Your assignment: Once the images are removed, set down everything else in the listing below exactly.

|---|

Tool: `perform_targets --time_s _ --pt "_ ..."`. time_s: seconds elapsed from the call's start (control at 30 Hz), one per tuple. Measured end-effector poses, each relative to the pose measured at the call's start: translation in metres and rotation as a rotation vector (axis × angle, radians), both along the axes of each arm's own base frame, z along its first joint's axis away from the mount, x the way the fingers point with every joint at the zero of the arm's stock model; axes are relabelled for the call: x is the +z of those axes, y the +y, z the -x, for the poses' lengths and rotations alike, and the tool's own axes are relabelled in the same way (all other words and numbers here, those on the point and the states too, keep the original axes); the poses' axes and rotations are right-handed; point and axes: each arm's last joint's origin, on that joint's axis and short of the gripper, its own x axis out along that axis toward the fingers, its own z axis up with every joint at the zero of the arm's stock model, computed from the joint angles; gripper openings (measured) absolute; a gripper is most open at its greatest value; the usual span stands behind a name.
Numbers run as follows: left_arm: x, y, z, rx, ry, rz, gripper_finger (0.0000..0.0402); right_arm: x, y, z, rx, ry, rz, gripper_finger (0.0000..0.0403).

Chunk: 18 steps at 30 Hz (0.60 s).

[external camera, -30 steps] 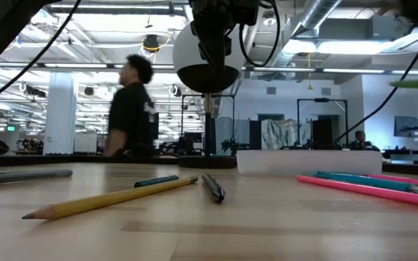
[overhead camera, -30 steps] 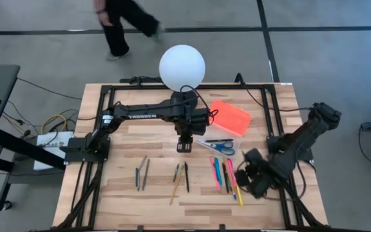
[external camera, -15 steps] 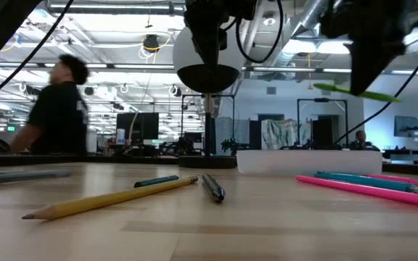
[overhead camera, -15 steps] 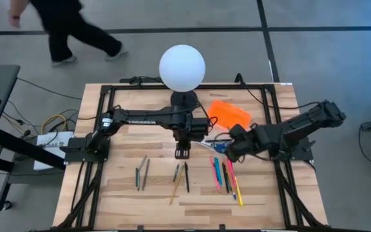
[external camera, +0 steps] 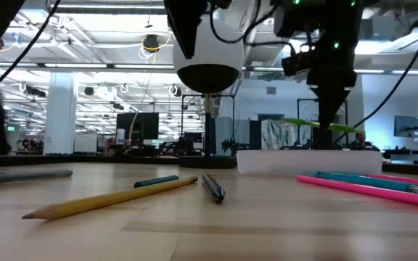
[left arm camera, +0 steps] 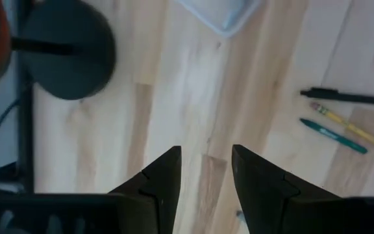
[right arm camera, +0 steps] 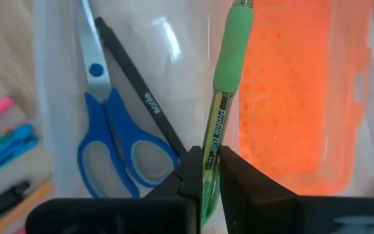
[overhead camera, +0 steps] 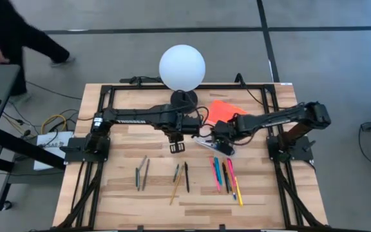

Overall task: Pick & place school supplies into a supply box
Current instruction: Put the green pen into the orange supply box

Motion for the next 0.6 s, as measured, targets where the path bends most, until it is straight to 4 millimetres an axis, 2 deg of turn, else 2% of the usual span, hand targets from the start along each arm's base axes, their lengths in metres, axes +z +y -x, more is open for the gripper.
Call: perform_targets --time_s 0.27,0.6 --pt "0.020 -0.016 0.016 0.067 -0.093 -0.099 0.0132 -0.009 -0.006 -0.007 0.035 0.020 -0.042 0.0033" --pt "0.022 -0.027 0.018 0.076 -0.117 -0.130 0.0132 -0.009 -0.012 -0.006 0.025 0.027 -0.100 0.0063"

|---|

Task solution:
Tool: `perform_targets --time_s _ --pt "_ ..."`. time_s: seconds elapsed from the call's start (control at 30 Hz), one per tuple. Measured end-effector poses, each relative to the pose measured at the call's start: translation in metres and rotation as a rotation vector (axis × angle, radians), both along the axes of each arm's own base frame, z along its first joint's axis away from the mount, x the way the fingers point with every joint at the zero of the arm's stock model; axes are relabelled for the call: x is the +z of those axes, y the +y, z the -x, for the poses' lengths and rotations alike, and the tool's own axes are relabelled in the same way (all other words and numbers here, those on the point and the states too, keep the original axes); the poses' axes and rotations are right-handed; point and axes: each arm's last joint's origin, on that joint's axis and short of the gripper, its own x axis out along that axis toward the fingers, its own z axis up with every joint at the zero of the arm's stock model, computed from the joint angles; gripper openings (measured) absolute; a gripper is most open at its greatest value; the usual span stands behind a name.
Numbers run as follows: left_arm: x, y, z, rx, ry, rz, gripper_finger (0.0000..0.0402); right_arm: x, y, z, rx, ry, rz, gripper_finger (0.0000..0.0403).

Chunk: 18 steps at 30 Hz (0.60 s).

[external camera, -30 steps] 
[overhead camera, -30 steps] 
[external camera, -15 steps] 
[overhead camera, -15 steps] 
[external camera, +0 steps] 
[left arm camera, +0 steps] 
[right arm camera, +0 steps] 
[overhead camera, +0 steps] 

Overall task: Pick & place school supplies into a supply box
Current instruction: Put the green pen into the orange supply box

Motion for the next 0.6 s, as measured, targets where the path bends most, until it is straight to 4 millimetres an axis, 2 deg of turn, else 2% of the usual span, hand targets from the start along each arm's base axes, their lengths in metres, axes +z +y -x, more is open for the gripper.
Call: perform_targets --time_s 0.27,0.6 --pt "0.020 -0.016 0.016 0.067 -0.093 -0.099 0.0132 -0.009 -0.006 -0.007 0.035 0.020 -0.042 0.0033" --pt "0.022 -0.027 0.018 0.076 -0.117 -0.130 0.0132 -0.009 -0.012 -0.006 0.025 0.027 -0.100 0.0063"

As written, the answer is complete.